(What to work on) Of the material below, the lines to be retyped are those from the line containing "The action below" through the line containing "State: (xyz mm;", inclusive; reproduce them exactly.

(Supplied data)
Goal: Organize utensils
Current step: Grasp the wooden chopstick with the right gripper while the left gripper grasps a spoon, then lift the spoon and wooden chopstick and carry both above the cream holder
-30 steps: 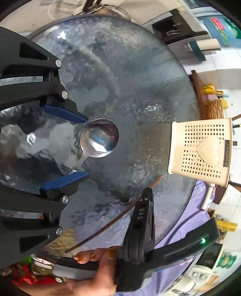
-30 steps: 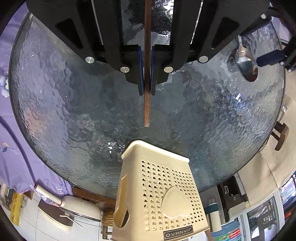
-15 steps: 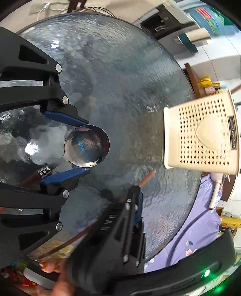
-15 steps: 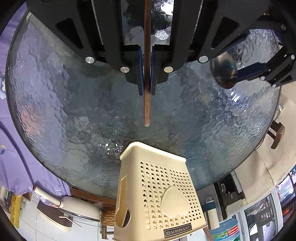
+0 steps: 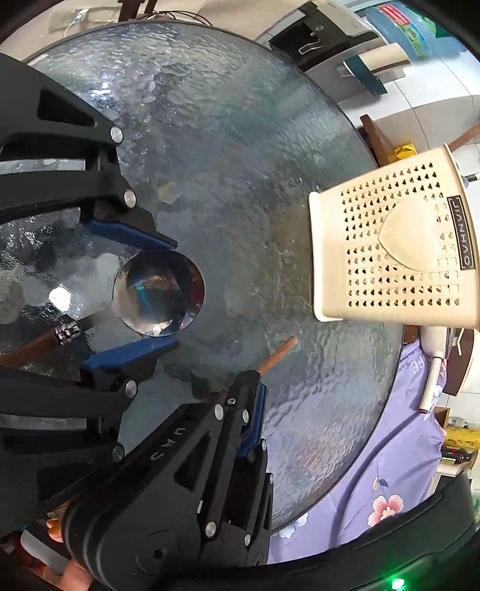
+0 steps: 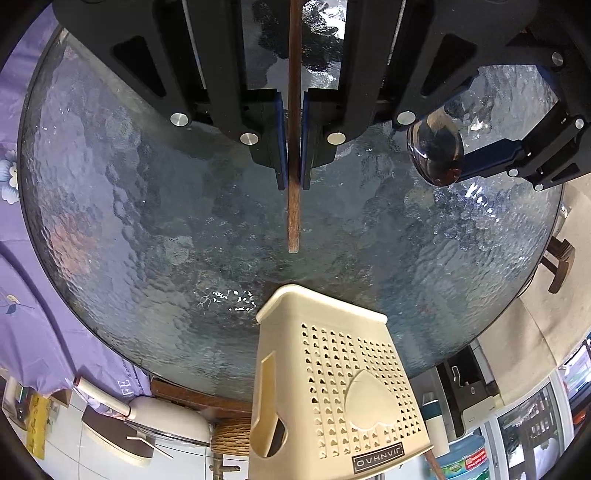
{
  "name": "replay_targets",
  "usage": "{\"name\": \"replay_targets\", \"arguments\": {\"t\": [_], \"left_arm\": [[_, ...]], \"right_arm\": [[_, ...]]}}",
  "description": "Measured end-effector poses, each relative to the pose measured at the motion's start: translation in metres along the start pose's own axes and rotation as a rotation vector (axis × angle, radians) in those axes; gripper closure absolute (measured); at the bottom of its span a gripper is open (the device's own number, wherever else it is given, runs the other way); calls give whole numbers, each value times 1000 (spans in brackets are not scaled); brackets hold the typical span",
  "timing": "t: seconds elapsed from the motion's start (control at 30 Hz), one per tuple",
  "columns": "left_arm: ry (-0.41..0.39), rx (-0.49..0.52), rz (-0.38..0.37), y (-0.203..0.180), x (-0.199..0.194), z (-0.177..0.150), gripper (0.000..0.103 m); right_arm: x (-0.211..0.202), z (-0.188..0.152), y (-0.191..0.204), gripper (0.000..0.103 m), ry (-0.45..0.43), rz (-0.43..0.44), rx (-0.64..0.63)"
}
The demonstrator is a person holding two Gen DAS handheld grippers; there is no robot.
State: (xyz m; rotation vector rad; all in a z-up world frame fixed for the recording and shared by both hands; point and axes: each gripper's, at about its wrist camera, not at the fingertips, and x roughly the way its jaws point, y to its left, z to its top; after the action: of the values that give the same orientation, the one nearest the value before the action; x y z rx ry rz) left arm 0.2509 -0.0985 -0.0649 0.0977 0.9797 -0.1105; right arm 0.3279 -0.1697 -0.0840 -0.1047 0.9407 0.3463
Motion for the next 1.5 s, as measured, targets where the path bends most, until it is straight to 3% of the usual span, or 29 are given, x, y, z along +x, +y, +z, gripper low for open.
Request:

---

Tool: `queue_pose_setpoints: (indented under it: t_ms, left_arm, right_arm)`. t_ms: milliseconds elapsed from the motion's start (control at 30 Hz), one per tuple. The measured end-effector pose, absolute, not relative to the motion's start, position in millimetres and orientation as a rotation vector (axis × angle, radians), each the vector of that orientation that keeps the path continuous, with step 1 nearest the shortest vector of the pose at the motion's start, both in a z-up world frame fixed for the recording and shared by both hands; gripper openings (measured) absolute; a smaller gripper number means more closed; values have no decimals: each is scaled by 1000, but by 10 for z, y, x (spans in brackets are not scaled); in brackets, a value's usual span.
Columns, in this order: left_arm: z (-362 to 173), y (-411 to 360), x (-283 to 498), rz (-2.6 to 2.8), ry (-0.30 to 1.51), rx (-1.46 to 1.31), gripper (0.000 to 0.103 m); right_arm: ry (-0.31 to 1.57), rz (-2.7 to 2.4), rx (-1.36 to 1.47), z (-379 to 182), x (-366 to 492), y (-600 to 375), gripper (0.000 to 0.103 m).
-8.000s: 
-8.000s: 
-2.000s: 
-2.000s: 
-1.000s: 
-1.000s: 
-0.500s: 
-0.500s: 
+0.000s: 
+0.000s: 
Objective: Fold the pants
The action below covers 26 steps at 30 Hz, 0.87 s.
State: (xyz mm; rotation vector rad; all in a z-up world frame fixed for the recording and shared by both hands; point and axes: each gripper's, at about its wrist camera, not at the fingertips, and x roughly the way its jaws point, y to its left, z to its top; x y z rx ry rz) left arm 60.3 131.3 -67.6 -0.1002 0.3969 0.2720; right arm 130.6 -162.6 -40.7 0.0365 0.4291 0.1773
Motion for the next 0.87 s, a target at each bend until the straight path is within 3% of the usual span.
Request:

(Solution for this exercise)
The action below covers 26 steps at 30 Hz, 0.87 s.
State: (xyz mm; rotation vector rad; all in a z-up world frame fixed for the recording and shared by both hands; point and axes: each gripper's, at about its wrist camera, not at the fingertips, and x roughly the way its jaws point, y to its left, z to its top; x y z rx ry rz) left arm 60.3 131.3 -67.6 -0.1002 0.3969 0.2720; right arm 130.6 -162.6 -40.7 0.0365 0.4291 0.1773

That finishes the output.